If you look at the git file, it looks very similar.
However, git has put a non Unicode CF LF into the end of line.
Plus an extra NULL. This extra NULL throws the 2 byte Unicode encoding off. It corrupts the line. On the next line, the extra NULL lines up the 2 byte encoding, so that line appears uncorrupted.
You can see that in my original email below. Every other line is not readable.
FF FE 2F 00 2F 00 7B 00 7B 00 4E 00 4F 00 5F 00
44 00 45 00 50 00 45 00 4E 00 44 00 45 00 4E 00
43 00 49 00 45 00 53 00 7D 00 7D 00 0D 00 0D 0A0 Note - Unicode CR LF 0D 00 0A 00
2nd line
00 2F 00 2F 00 20 00 4D 00 69 00 63 00 72 00 6F etc.
I would like git to observe the autocrlf false as directed.
It's important that we retain 2 byte Unicode file encoding in many of our files. And that git not add single byte CR LF into our 2 byte files.
We can't convert the files to other encoding for convenience of git.
Thanks,
Scott Russell
Staff SW Engineer
NCR Corporation
Phone: +17706237512
Scott.Russell2@ncr.com | ncr.com
-----Original Message-----
From: brian m. carlson <sandals@crustytoothpaste.net>
Sent: Friday, August 13, 2021 6:30 PM
To: Russell, Scott <Scott.Russell2@ncr.com>
Cc: git@vger.kernel.org
Subject: Re: git clone corrupts file.
*External Message* - Use caution before opening links or attachments
On 2021-08-13 at 18:54:43, Russell, Scott wrote:
> File from git.
>
> ⼀⼀ 䴀椀挀爀漀猀漀昀琀 嘀椀猀甀愀氀 䌀⬀⬀ 最攀渀攀爀愀琀攀搀 椀渀挀氀甀搀攀 昀椀氀攀⸀ഀഀ
> // Used by CamTest.rc
> ⼀⼀ഀഀ
> #define IDM_ABOUTBOX 0x0010
> ⌀搀攀昀椀渀攀 䤀䐀䐀开䄀䈀伀唀吀䈀伀堀 ഀഀ
>
> File in github.
>
> //{{NO_DEPENDENCIES}}
> // Microsoft Visual C++ generated include file.
> // Used by CamTest.rc
> //
We're probably going to need a little more information about this.
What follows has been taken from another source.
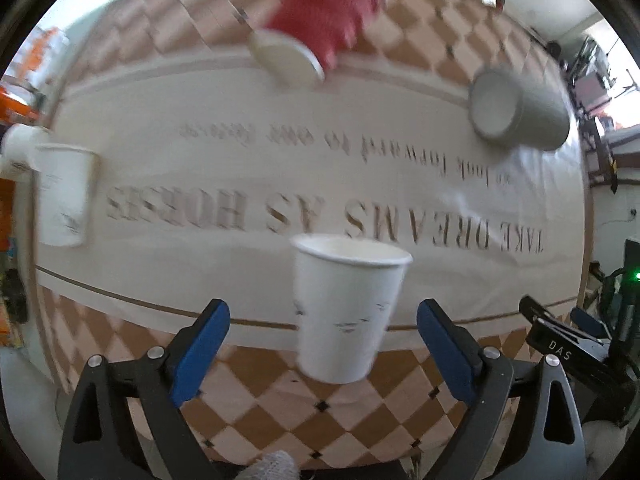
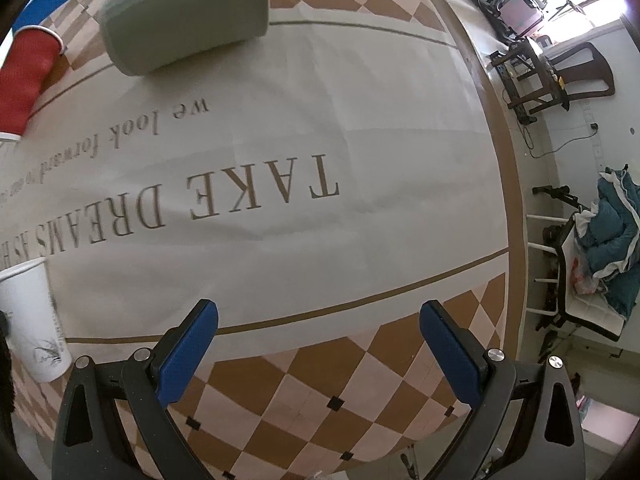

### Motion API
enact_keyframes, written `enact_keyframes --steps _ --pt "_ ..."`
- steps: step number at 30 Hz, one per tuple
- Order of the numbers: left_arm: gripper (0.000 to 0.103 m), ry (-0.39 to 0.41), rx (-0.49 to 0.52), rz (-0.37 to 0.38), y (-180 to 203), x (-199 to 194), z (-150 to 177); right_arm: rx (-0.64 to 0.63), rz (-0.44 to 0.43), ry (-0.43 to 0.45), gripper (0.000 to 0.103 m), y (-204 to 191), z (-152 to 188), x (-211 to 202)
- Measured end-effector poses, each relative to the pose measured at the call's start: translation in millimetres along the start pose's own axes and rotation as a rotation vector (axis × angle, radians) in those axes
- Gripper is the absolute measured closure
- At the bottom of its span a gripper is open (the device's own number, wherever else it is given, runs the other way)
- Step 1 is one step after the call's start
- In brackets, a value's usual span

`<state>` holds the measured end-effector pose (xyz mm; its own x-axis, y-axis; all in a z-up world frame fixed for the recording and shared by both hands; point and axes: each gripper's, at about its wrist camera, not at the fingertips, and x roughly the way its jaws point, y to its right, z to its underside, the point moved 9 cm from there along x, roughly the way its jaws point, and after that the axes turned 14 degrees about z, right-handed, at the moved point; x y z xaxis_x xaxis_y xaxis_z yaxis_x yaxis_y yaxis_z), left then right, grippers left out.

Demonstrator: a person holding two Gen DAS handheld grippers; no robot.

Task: Flip cup upright
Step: 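Grasp the upright white cup with the right gripper while the left gripper releases it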

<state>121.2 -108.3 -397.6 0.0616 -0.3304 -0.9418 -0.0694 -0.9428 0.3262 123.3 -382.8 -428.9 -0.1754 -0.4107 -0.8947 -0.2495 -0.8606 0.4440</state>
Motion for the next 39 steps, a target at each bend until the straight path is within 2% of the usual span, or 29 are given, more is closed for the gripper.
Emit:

My guess as to what's happening here is that the editor you're using to view the file is set to read files as UTF-16, but the repository has them stored in UTF-8, or (less likely) vice versa.
Can you tell us what editor or other tool you're using to view the file and what settings it's using for text encoding? Can you tell us about any working-tree-encoding declarations in your .gitattributes? You can use "git check-attr -a PATH" to see more information about that.
What code page are you using on your system? Are you using PowerShell, CMD, or Git Bash? If you're using Git Bash, what are your locale settings?
--
brian m. carlson (he/him or they/them)
Toronto, Ontario, CA
^ permalink raw reply [flat|nested] 13+ messages in thread
* Re: git clone corrupts file.
2021-08-16 15:24 ` Russell, Scott
@ 2021-08-16 16:53 ` Jeff King
2021-08-16 17:39 ` Russell, Scott
2021-08-16 18:51 ` Jeff King
0 siblings, 2 replies; 13+ messages in thread
From: Jeff King @ 2021-08-16 16:53 UTC (permalink / raw)
To: Russell, Scott; +Cc: brian m. carlson, git
On Mon, Aug 16, 2021 at 03:24:28PM +0000, Russell, Scott wrote:
> 1. The files corrupted are in Unicode. Though the .h file mentioned
> certainly doesn't have to be Unicode, it can be ANSI, we have
> other files that must be Unicode. We use Unicode in quite a
> number of our text files.
By Unicode, I'll assume you mean UTF-16, since your example below
appears to have a BOM marker at the beginning (FF FE).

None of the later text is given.